→ **Assigned task**: Will you quote precisely the lines that run from the top of the material below to the line containing "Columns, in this", both ends included?

□ □ □ □

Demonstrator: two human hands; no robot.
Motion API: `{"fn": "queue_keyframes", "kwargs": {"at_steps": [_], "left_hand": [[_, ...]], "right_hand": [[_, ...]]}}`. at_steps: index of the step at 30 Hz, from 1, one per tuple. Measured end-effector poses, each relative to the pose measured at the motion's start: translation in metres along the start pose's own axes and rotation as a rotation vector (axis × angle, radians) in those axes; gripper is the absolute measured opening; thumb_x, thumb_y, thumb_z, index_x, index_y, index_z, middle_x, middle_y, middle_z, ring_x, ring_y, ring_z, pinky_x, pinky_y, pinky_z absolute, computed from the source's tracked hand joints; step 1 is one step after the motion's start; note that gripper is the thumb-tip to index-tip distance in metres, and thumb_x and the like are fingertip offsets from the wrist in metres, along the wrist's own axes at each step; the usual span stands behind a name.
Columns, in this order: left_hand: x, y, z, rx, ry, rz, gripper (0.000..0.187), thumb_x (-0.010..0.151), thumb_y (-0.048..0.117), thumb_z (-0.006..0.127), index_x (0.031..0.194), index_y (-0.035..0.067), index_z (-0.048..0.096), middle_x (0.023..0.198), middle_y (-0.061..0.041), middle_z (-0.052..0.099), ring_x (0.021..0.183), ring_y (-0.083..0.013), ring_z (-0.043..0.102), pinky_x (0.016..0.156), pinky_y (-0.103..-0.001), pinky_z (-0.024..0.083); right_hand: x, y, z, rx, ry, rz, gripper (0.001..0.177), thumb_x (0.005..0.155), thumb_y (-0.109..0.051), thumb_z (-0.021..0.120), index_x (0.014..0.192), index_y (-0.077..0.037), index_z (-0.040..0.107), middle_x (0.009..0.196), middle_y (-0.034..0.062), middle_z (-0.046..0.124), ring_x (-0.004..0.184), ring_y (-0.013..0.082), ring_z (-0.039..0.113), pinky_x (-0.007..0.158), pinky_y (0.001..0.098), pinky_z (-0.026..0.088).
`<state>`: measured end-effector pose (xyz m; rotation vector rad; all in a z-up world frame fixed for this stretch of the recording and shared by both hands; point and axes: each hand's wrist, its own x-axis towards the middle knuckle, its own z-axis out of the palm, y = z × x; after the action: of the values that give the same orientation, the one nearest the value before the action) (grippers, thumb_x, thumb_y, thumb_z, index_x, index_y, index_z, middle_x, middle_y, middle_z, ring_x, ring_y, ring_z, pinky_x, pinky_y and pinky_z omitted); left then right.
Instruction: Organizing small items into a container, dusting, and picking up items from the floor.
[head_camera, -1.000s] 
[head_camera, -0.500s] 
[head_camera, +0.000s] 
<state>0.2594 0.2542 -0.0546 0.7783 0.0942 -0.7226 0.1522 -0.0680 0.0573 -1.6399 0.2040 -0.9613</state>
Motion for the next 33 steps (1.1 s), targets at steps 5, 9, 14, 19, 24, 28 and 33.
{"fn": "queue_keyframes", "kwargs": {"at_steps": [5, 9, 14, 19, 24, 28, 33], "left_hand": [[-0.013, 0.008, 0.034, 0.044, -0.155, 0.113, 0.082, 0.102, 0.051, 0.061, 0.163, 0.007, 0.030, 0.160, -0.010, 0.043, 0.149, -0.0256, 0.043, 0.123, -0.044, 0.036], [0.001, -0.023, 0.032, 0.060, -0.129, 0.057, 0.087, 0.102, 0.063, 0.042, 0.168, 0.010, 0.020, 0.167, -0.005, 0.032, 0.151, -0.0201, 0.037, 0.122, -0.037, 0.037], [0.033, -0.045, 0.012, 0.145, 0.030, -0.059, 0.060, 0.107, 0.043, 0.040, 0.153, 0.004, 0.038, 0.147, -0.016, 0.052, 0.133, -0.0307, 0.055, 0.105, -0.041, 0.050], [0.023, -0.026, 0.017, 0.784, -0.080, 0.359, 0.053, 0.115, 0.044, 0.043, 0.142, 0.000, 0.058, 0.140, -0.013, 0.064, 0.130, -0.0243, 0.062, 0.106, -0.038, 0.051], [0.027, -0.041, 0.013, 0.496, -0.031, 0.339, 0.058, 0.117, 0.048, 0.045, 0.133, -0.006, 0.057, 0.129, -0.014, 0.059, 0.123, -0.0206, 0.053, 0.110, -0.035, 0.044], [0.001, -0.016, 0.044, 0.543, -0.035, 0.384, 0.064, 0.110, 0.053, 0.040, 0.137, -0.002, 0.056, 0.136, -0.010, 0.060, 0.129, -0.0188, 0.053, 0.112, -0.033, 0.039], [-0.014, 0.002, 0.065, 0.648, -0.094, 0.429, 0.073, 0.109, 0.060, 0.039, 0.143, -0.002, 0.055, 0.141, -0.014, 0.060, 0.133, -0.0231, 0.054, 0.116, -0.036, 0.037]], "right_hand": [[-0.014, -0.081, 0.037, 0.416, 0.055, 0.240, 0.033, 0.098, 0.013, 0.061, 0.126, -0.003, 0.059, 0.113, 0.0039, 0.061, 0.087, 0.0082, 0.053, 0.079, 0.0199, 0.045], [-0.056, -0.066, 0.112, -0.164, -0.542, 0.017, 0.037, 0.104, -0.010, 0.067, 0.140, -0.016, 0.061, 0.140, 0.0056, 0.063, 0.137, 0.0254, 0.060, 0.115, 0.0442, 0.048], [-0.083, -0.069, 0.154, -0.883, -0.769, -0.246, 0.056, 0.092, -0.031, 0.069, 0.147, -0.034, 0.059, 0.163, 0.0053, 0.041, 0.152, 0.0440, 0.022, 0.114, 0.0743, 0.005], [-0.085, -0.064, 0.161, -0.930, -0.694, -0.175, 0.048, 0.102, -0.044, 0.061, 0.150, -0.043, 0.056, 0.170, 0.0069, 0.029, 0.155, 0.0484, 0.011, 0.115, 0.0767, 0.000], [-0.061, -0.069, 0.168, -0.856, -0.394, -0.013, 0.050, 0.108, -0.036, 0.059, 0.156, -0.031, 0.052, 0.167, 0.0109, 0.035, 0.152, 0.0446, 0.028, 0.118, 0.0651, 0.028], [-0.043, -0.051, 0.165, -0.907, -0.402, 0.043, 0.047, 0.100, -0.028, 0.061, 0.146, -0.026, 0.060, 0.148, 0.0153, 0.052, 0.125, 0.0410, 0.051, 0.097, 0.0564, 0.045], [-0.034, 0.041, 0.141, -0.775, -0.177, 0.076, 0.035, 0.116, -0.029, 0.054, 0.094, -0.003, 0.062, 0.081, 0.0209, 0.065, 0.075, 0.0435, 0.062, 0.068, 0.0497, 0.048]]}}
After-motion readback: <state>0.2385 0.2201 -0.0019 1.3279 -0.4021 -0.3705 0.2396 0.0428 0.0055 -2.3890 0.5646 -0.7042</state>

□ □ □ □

→ **Reply**:
Demonstrator: two human hands; no robot.
Motion API: `{"fn": "queue_keyframes", "kwargs": {"at_steps": [_], "left_hand": [[_, ...]], "right_hand": [[_, ...]]}}`. at_steps: index of the step at 30 Hz, from 1, one per tuple. Measured end-effector poses, each relative to the pose measured at the motion's start: translation in metres along the start pose's own axes and rotation as a rotation vector (axis × angle, radians) in those axes; gripper is the absolute measured opening; thumb_x, thumb_y, thumb_z, index_x, index_y, index_z, middle_x, middle_y, middle_z, ring_x, ring_y, ring_z, pinky_x, pinky_y, pinky_z absolute, computed from the source's tracked hand joints; step 1 is one step after the motion's start; note that gripper is the thumb-tip to index-tip distance in metres, and thumb_x and the like are fingertip offsets from the wrist in metres, along the wrist's own axes at each step; the usual span stands behind a name.
Columns, in this order: left_hand: x, y, z, rx, ry, rz, gripper (0.000..0.187), thumb_x (-0.010..0.151), thumb_y (-0.048..0.117), thumb_z (-0.006..0.127), index_x (0.031..0.194), index_y (-0.035..0.067), index_z (-0.048..0.096), middle_x (0.023..0.198), middle_y (-0.061..0.041), middle_z (-0.052..0.099), ring_x (0.021..0.183), ring_y (-0.083..0.013), ring_z (-0.043..0.102), pinky_x (0.016..0.156), pinky_y (-0.103..-0.001), pinky_z (-0.024..0.083); right_hand: x, y, z, rx, ry, rz, gripper (0.001..0.177), thumb_x (0.005..0.155), thumb_y (-0.109..0.051), thumb_z (-0.021..0.120), index_x (0.014..0.192), index_y (-0.077..0.037), index_z (-0.040..0.107), middle_x (0.009..0.196), middle_y (-0.034..0.062), middle_z (-0.046..0.124), ring_x (-0.004..0.184), ring_y (-0.013..0.082), ring_z (-0.039..0.113), pinky_x (-0.007..0.158), pinky_y (0.001..0.098), pinky_z (-0.026..0.088).

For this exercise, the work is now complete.